Segment Open
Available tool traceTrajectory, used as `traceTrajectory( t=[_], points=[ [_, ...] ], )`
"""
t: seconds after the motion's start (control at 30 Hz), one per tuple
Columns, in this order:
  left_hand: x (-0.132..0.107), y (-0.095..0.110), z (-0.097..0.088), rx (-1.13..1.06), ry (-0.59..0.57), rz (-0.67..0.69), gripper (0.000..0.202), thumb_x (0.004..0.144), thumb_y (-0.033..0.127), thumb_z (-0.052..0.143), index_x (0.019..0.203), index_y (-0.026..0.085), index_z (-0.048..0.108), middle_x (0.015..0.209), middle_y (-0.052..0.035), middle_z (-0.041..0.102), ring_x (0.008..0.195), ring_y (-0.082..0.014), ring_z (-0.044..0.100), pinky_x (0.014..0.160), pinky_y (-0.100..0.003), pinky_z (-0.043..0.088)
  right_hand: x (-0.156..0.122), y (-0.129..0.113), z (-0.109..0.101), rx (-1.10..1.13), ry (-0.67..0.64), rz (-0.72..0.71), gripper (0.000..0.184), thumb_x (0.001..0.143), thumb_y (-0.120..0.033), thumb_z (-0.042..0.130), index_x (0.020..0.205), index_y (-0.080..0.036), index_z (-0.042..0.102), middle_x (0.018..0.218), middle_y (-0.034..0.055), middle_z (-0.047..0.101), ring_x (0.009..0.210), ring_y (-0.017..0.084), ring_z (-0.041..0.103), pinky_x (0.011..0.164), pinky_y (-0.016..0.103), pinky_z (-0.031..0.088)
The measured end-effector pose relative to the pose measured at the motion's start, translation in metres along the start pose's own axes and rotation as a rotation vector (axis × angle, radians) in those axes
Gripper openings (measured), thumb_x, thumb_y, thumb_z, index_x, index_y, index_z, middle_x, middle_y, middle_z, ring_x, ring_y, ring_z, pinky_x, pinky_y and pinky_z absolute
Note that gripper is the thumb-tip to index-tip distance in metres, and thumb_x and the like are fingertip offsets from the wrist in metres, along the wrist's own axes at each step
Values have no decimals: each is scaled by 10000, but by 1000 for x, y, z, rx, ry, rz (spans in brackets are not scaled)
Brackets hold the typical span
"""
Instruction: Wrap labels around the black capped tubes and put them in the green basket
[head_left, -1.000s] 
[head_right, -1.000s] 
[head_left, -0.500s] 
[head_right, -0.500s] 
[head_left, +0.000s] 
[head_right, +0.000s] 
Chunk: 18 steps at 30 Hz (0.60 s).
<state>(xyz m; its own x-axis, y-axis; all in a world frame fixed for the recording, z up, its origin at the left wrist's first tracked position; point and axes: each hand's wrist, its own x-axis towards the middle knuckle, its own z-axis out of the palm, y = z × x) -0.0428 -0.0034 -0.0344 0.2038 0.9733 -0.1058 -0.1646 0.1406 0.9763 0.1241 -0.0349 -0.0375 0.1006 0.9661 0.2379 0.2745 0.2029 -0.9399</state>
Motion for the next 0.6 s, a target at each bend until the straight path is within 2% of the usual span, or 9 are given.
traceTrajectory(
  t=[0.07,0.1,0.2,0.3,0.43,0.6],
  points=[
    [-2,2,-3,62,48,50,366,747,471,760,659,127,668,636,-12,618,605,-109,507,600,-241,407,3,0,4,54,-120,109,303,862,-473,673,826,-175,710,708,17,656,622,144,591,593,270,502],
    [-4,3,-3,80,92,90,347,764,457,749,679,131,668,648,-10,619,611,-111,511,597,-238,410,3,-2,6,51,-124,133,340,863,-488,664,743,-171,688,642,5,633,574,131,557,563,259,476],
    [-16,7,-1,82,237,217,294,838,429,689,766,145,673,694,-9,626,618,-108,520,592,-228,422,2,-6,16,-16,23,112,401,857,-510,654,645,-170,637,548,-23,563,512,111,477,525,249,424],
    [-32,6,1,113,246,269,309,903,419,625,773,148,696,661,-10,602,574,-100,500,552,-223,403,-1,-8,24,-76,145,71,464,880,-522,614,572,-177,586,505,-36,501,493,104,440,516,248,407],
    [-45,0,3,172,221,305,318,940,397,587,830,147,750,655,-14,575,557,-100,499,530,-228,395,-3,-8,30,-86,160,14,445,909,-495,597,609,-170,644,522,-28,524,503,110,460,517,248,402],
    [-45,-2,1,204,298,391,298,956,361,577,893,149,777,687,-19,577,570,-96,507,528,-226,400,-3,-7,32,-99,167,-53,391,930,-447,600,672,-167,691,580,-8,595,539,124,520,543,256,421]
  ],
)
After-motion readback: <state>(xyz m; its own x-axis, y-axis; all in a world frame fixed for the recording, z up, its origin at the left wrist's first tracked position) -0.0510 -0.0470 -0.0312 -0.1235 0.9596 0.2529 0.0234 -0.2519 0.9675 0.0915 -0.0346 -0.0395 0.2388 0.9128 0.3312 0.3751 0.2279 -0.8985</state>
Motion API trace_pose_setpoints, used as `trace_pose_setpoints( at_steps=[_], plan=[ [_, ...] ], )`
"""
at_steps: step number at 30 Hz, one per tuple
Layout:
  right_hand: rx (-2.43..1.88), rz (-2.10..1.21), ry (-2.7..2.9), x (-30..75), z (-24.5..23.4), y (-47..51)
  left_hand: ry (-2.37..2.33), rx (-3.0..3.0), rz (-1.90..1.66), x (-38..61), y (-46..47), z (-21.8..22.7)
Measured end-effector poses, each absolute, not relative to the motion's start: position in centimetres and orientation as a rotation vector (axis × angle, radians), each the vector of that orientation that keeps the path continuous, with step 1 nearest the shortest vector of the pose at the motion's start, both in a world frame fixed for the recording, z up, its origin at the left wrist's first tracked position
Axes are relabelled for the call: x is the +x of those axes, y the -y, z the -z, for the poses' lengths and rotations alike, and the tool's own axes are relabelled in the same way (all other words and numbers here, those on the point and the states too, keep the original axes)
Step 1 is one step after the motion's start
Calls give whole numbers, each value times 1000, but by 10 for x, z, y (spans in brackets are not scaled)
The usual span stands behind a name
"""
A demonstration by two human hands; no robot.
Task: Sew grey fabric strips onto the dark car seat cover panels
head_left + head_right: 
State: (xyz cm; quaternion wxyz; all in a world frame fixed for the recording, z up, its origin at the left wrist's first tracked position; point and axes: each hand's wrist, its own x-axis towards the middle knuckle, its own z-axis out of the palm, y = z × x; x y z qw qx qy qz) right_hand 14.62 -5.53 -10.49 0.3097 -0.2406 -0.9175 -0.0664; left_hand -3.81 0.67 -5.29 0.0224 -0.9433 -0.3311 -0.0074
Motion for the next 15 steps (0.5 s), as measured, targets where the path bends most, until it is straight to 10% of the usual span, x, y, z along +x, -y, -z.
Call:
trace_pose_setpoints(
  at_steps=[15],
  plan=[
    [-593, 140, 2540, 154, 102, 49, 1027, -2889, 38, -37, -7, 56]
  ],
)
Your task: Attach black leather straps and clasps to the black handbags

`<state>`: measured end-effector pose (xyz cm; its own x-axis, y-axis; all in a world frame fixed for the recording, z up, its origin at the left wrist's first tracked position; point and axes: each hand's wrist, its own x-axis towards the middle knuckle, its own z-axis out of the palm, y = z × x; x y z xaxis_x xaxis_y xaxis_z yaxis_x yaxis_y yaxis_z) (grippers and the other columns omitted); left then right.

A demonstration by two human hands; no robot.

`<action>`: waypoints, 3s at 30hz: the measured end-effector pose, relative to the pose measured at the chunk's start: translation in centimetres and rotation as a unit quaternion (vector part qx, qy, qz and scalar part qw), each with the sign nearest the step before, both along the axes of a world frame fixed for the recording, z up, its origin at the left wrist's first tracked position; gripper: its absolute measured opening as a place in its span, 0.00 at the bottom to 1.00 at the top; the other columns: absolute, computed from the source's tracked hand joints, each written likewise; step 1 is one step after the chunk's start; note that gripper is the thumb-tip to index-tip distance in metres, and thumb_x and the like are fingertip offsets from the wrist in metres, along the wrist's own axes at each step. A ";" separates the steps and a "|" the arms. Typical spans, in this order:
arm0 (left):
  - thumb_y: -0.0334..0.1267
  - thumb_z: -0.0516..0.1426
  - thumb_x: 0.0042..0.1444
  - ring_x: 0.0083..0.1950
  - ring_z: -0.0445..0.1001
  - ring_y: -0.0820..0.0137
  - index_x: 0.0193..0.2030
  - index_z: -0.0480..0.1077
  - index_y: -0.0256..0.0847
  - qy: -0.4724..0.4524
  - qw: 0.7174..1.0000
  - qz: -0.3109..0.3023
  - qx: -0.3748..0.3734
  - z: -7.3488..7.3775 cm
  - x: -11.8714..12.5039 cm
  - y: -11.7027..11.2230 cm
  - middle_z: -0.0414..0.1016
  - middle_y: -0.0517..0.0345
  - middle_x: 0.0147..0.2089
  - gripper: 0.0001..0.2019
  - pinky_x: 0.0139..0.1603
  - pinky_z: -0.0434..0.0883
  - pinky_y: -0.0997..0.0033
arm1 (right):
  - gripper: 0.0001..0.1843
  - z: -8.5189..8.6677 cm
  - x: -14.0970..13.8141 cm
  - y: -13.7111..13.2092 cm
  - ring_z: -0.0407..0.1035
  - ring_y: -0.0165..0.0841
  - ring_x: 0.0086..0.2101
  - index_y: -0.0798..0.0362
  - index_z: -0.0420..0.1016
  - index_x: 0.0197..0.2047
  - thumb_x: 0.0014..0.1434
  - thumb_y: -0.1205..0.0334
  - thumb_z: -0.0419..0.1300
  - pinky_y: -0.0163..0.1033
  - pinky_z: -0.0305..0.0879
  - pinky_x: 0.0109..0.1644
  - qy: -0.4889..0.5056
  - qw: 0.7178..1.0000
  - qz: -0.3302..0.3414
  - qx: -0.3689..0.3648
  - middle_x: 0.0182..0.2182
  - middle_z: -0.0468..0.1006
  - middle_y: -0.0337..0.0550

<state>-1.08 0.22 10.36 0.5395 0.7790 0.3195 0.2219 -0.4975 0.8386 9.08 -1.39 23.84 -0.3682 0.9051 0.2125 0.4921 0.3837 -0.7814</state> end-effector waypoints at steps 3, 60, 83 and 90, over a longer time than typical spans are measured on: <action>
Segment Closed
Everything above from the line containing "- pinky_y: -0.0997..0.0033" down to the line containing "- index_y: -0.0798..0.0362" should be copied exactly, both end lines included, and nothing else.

TASK RESPONSE
  - pinky_y: -0.0997..0.0033
arm1 (right):
  - gripper: 0.0001..0.1843
  - z: -8.5189..8.6677 cm
  - x: -14.0970..13.8141 cm
  - y: -13.7111..13.2092 cm
  - ring_z: -0.0407..0.1035
  - ring_y: -0.0165..0.0841
  - ring_x: 0.0086..0.2101
  - index_y: -0.0798..0.0362

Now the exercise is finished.